**Exercise details**
Search the entries for the word "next" and report each line that has it.

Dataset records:
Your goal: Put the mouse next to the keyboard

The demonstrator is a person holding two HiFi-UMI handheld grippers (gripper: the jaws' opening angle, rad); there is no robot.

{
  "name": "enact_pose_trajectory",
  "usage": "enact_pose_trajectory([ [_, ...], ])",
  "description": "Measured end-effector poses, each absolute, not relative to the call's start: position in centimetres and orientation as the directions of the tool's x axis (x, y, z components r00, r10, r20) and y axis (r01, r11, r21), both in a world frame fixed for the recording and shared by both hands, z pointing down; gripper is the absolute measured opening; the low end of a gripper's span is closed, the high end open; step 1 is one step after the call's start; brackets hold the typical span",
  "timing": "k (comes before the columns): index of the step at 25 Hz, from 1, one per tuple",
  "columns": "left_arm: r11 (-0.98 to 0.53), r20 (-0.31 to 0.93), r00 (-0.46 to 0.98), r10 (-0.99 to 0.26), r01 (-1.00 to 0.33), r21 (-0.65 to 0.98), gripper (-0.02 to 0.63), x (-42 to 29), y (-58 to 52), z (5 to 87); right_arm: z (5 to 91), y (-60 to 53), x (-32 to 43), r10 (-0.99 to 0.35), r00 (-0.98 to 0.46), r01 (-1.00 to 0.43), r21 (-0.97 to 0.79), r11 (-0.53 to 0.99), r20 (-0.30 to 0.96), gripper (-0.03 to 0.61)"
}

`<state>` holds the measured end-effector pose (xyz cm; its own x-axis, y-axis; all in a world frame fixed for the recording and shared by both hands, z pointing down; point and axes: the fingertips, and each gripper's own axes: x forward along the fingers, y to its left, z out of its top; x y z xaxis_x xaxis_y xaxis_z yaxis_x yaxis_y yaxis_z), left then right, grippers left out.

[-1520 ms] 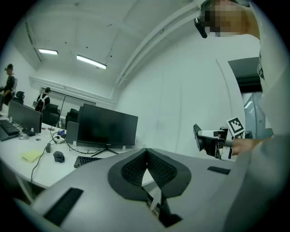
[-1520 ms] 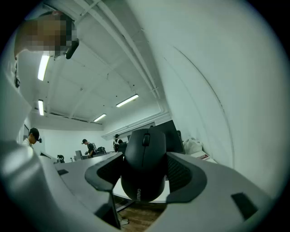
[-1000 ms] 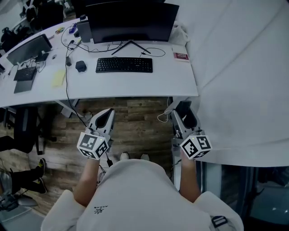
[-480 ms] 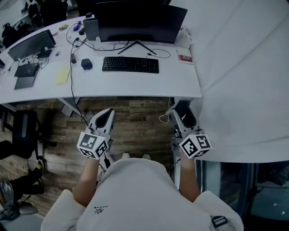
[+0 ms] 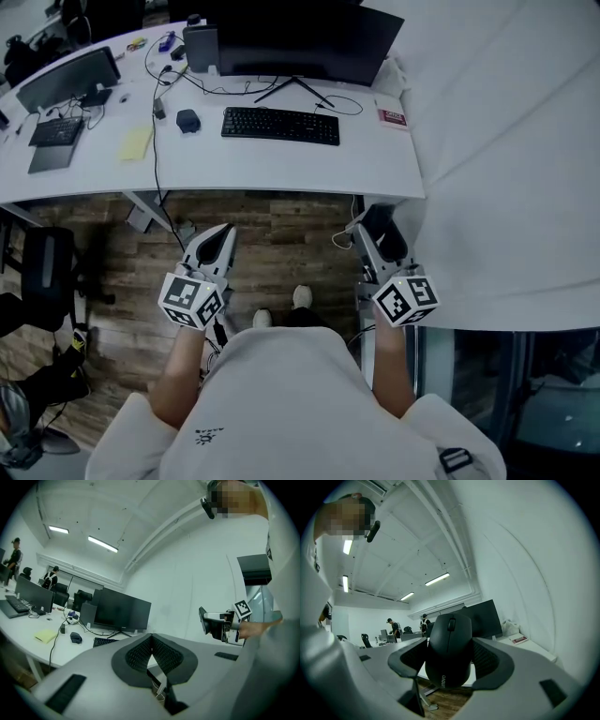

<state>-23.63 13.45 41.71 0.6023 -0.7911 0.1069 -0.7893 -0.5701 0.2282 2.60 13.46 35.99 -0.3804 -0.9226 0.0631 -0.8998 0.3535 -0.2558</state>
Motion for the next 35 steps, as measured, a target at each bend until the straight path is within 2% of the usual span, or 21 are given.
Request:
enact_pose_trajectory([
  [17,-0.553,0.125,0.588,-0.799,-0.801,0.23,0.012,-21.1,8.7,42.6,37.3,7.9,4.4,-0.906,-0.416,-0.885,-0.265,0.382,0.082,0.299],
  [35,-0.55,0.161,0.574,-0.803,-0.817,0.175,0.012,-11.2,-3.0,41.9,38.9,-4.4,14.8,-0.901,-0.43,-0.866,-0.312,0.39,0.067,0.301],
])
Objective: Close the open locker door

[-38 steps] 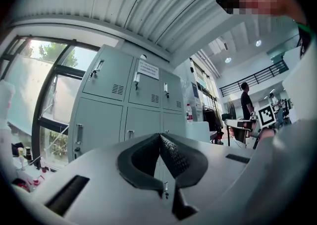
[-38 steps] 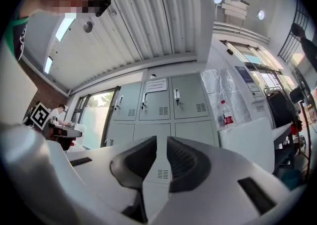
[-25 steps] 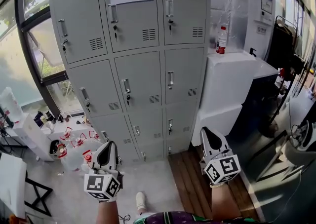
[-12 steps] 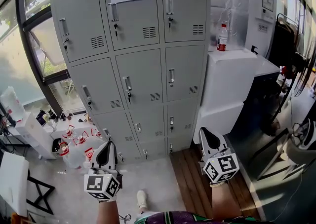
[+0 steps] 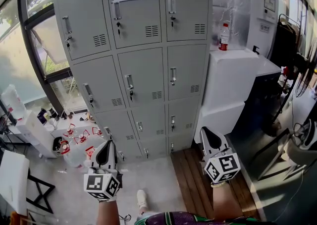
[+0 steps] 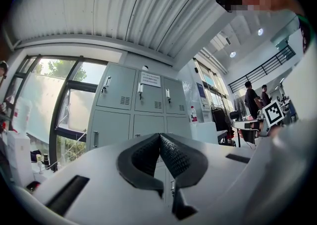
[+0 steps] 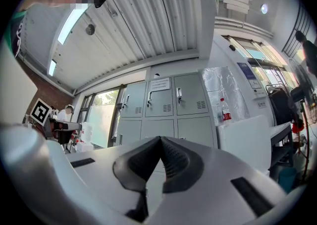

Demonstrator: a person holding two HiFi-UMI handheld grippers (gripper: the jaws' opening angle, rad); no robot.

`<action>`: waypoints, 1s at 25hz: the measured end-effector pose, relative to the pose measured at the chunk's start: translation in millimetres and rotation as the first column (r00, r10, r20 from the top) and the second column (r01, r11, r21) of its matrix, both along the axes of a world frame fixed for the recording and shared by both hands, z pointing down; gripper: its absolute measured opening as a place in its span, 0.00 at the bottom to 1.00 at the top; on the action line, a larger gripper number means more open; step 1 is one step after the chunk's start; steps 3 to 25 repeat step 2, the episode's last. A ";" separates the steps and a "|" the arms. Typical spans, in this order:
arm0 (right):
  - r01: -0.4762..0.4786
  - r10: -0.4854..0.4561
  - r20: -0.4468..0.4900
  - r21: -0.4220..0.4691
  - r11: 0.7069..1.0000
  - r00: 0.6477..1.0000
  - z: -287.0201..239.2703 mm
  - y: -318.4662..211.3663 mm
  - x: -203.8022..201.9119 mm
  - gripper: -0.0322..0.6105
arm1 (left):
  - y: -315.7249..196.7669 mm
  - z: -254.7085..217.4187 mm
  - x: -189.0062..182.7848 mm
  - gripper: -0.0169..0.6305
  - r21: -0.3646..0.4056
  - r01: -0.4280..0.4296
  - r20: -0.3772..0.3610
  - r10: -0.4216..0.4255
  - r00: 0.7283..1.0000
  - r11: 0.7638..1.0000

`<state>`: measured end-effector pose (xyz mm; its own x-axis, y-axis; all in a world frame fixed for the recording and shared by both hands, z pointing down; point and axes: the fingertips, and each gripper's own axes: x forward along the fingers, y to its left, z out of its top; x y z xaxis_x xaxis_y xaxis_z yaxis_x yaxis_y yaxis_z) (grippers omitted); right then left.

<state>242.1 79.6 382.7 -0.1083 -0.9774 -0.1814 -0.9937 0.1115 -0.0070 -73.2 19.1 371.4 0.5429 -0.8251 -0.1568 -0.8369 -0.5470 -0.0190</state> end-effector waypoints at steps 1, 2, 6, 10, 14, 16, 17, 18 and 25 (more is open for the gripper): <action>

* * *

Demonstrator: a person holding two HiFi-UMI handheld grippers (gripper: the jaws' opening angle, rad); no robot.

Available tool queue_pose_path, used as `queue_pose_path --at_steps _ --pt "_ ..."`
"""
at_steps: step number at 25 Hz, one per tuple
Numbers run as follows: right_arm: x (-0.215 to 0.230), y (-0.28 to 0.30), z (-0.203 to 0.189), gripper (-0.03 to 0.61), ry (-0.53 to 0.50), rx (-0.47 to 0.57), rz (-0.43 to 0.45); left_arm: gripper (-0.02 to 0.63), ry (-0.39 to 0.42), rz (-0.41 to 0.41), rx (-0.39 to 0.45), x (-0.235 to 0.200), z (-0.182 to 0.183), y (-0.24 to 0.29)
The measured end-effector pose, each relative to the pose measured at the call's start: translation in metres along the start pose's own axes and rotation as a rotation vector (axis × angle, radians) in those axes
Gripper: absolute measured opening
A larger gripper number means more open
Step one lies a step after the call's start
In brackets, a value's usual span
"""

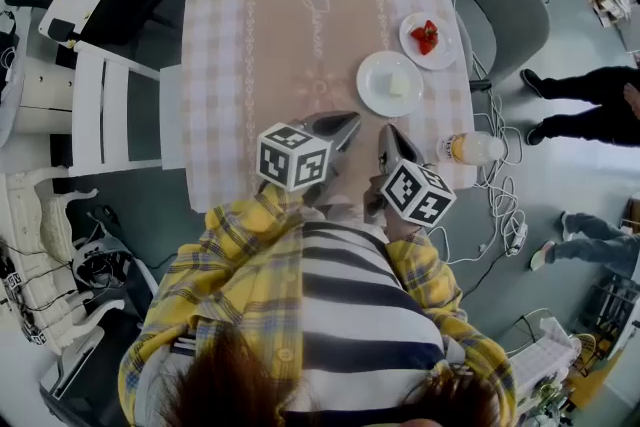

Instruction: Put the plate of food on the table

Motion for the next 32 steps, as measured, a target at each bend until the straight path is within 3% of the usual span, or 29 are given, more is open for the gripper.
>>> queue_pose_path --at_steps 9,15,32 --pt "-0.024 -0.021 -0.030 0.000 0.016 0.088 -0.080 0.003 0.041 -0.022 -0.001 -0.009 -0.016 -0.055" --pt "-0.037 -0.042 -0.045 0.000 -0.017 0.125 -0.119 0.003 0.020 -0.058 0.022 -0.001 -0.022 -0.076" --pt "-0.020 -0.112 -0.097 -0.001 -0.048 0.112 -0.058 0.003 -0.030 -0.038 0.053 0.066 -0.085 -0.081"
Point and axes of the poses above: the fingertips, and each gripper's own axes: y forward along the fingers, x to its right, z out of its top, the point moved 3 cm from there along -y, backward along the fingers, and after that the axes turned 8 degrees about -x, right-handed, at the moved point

**Output of the exercise**
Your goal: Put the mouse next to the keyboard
Motion for the next 35 steps, as measured, a target at each bend until the straight path is within 2% of the usual span, or 21 are given.
Motion for the next 32 steps, as measured, a target at each bend until the straight path is within 3% of the usual span, or 29 are given, more is open for the gripper.

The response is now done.